Pour échapper à cette situation critique, la publicité est un moteur vital.
Et nous demeurons pour l'heure dans cette situation de fuite en avant car le comportement n'est plus dominé par des aspirations spirituelles et altruistes. Le sens commun accepte que les désirs matériels prennent la place d'aspiration plus élevées.
Mais les arbres n'atteignent pas le ciel : cette situation de fuite en avant est par nature provisoire.
Nous reviendrons à un état plus stable lorsque la hiérarchie des valeurs sera rétablie, et que par exemple la monnaie sera considérée non plus comme une valeur, mais comme une représentation de la valeur.
Merci pour le message.
J'aurais beaucoup à dire sur votre développement, mais je me limite à trois considérations et serai schématique. J'espère que vous me pardonnerez.
1) "Toutefois, nous pouvons discerner entre la consommation et l'appétit de consommation.
L'appétit de consommation, est une motivation à l'action.
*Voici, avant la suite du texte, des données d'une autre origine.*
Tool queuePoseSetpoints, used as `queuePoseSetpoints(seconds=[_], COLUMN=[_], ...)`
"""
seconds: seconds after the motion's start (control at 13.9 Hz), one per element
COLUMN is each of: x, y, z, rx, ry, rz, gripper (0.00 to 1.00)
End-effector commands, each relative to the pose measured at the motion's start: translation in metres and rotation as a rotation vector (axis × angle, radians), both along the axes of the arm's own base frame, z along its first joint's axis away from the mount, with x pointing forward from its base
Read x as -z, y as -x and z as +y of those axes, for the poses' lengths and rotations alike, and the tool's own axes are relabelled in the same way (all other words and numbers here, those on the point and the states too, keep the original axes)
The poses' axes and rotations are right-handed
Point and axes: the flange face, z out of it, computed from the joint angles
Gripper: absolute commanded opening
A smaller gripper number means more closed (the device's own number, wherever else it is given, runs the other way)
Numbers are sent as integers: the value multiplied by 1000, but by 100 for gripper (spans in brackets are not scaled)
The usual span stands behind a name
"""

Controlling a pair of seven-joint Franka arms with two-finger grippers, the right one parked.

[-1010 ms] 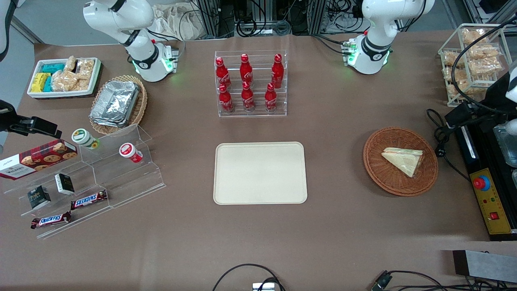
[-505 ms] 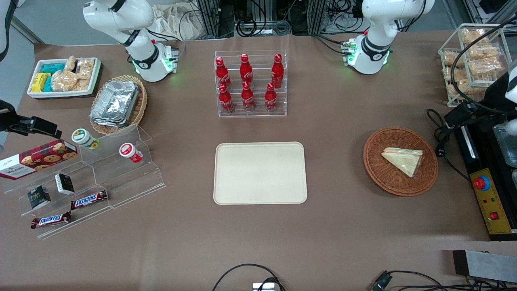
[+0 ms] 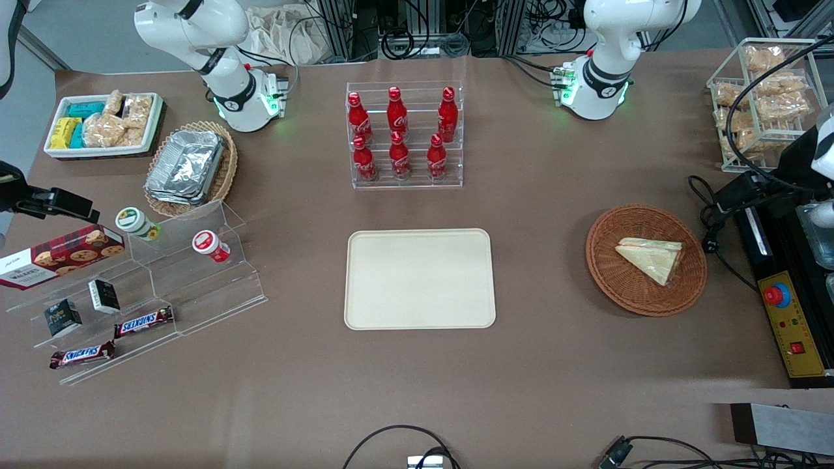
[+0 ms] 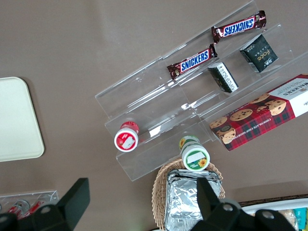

C'est donc bien un moteur économique.".
Je préfèrerai la référence à la "préférence pour le présent" et à sa variation, le cas échéant, d'un instant à l'autre.
2) "Il y a une consommation qui dépasse la capacité financière réelle, et un surendettement des particuliers qui génère des créances bancaires irrécouvrables".
Pas plus qu'un pays n'a de capacité maximum d'exportation (cf. débat Keynes-Rueff), il n'y a de capacité financière.
La finance est un processus de marché comme un autre, elle n'a pas de capacité.
S'il existe un surendettement et des créances irrécouvrables à un instant t, c'est qu'il existe au moins une banque centrale qui tend à manipuler les taux d'intérêt.
3) "la monnaie ... non plus ... une valeur, mais ... une représentation de la valeur".
La monnaie n'est qu'un moyen de réduire les coûts d'échange, c'est un pouvoir d'achat généralisé en perfectionnement permanent depuis la nuit des temps de l'échange.
La monnaie n'a pas été créée par les banques centrales, elle n'en a pas eu besoin pour exister.
Elle survivra aux banques centrales malgré, mais surtout, à cause des traitements que celles-ci lui auront infligés.
Il y a cent ans, les Etats-Unis n'avaient pas de banque centrale...
Cordialement
Merci pour votre réponse, qui a alimenté ma réflexion.
A la lumière de vos remarques sur la monnaie, j'ai rédigé un article, et serais très heureux que vous me fassiez part de votre critique :
http://projeteuropeen.blogspot.com/...
Cordialement.
Sylvain JUTTEAU
Un calcul terriblement intéressant. Ma culture politique n'est pas assez étendue pour me permettre d'identifier les responsables de cette extorsion, mais on ne peut avoir que du mépris pour la tricherie des "institutions" poussée au niveau actuel! Les jeunes gens intelligents aujourd'hui le disent déjà tout bas: "la démocratie de papa" est morte... et si elle n'est pas morte, en tout cas elle sent déjà très mauvais!". Combien d'années encore avant que la population s'en rende compte alors?
@ Sylvain Jutteau
votre article est bien écrit j'ai trouvé mais parfois peut-être trop simplifié? Il me semble en effet que le mécanisme de multiplication de la masse monétaire est davantage encore dépendant (plus encore que du taux de refinancement) des plus discrètes opérations d'achat "ouvert" de la FED (outright open market purchase) en bonds du trésor. En toute impunité de la sorte, la FED induit dans le système une monnaie fictive sans plus aucune limite même de "réserve bancaire"...
bien sur que c est le plus beau pays du monde!!!!!!